» Your goal
Your task is to copy every line of this material exactly.
Given data START
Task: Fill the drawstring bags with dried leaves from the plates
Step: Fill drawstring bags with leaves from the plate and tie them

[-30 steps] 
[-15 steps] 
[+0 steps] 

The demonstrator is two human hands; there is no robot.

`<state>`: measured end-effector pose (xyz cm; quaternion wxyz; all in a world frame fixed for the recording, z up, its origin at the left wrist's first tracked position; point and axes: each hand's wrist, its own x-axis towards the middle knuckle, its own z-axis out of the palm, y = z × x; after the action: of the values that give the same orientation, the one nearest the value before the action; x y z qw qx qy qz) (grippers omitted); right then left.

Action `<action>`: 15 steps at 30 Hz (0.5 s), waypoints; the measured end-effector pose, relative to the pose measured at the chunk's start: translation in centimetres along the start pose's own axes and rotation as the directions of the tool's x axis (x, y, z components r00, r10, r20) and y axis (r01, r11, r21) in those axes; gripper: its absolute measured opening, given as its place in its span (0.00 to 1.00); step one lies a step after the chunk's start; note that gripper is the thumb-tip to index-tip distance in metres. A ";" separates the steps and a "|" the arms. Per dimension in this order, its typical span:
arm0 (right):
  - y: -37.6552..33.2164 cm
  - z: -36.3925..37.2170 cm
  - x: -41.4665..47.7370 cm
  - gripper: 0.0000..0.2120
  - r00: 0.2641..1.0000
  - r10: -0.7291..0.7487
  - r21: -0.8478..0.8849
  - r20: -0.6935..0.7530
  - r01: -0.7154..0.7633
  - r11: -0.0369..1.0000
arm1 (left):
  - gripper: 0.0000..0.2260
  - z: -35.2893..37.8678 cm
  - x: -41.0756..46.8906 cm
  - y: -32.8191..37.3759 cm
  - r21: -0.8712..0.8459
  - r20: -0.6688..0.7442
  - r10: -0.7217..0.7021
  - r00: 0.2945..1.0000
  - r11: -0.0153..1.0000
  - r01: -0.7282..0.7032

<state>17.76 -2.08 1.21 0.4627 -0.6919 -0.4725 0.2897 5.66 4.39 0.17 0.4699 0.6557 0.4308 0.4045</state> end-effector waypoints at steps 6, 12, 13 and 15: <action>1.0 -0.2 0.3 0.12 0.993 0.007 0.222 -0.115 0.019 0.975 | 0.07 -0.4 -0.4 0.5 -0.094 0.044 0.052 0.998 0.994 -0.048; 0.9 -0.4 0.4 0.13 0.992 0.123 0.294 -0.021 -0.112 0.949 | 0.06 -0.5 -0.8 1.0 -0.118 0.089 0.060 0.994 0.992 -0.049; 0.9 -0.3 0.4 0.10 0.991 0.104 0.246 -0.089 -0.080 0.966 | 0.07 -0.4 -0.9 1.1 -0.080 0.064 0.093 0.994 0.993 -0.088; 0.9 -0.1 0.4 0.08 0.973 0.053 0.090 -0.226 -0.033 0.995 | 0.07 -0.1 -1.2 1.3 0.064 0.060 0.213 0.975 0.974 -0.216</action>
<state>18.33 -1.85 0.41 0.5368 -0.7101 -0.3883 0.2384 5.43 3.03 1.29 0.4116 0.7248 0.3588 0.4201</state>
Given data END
» Exercise output
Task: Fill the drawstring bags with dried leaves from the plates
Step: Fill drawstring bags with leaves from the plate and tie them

[-30 steps] 
[-15 steps] 
[+0 steps] 

The demonstrator is two human hands; there is no robot.

`<state>`: measured end-effector pose (xyz cm; quaternion wxyz; all in a world frame fixed for the recording, z up, its origin at the left wrist's first tracked position; point and axes: each hand's wrist, its own x-axis towards the middle knuckle, its own z-axis out of the palm, y = z × x; after the action: of the values that give the same orientation, the one nearest the value before the action; x y z qw qx qy qz) (grippers omitted); right then left.

Action `<action>`: 15 steps at 30 Hz (0.5 s), waypoints; the measured end-effector pose, relative to the pose measured at the chunk's start: translation in centimetres along the start pose's own axes and rotation as the directions of the tool's x axis (x, y, z components r00, r10, r20) and y axis (r01, r11, r21) in those axes; gripper: its absolute measured opening, given as its place in its span (0.00 to 1.00); step one lies a step after the chunk's start; note that gripper is the thumb-tip to index-tip distance in metres. A ";" separates the steps and a "|" the arms. Per dimension in this order, its typical span:
arm0 (right):
  - y: -37.6552..33.2164 cm
  - z: -36.3925..37.2170 cm
  - x: -41.4665..47.7370 cm
  - gripper: 0.0000..0.2120
  - r00: 0.2641..1.0000
  - r10: -0.7291..0.7487
  - r21: -0.8478..0.8849
  - r20: -0.6935..0.7530
  - r01: -0.7154..0.7633
  - r11: -0.0369..1.0000
arm1 (left):
  - gripper: 0.0000..0.2260
  - z: -35.2893..37.8678 cm
  - x: -41.0756..46.8906 cm
  - y: -32.8191..37.3759 cm
  - r21: -0.8712..0.8459
  - r20: -0.6688..0.7442
  - r10: -0.7217..0.7021
  - r00: 0.2945..1.0000
  - r11: -0.0153..1.0000
  - r01: -0.7282..0.7032

<state>17.76 -2.08 1.21 0.4627 -0.6919 -0.4725 0.2897 5.66 4.39 0.17 0.4699 0.6557 0.4308 0.4045</state> end-effector waypoints at steps 6, 12, 13 and 15: <action>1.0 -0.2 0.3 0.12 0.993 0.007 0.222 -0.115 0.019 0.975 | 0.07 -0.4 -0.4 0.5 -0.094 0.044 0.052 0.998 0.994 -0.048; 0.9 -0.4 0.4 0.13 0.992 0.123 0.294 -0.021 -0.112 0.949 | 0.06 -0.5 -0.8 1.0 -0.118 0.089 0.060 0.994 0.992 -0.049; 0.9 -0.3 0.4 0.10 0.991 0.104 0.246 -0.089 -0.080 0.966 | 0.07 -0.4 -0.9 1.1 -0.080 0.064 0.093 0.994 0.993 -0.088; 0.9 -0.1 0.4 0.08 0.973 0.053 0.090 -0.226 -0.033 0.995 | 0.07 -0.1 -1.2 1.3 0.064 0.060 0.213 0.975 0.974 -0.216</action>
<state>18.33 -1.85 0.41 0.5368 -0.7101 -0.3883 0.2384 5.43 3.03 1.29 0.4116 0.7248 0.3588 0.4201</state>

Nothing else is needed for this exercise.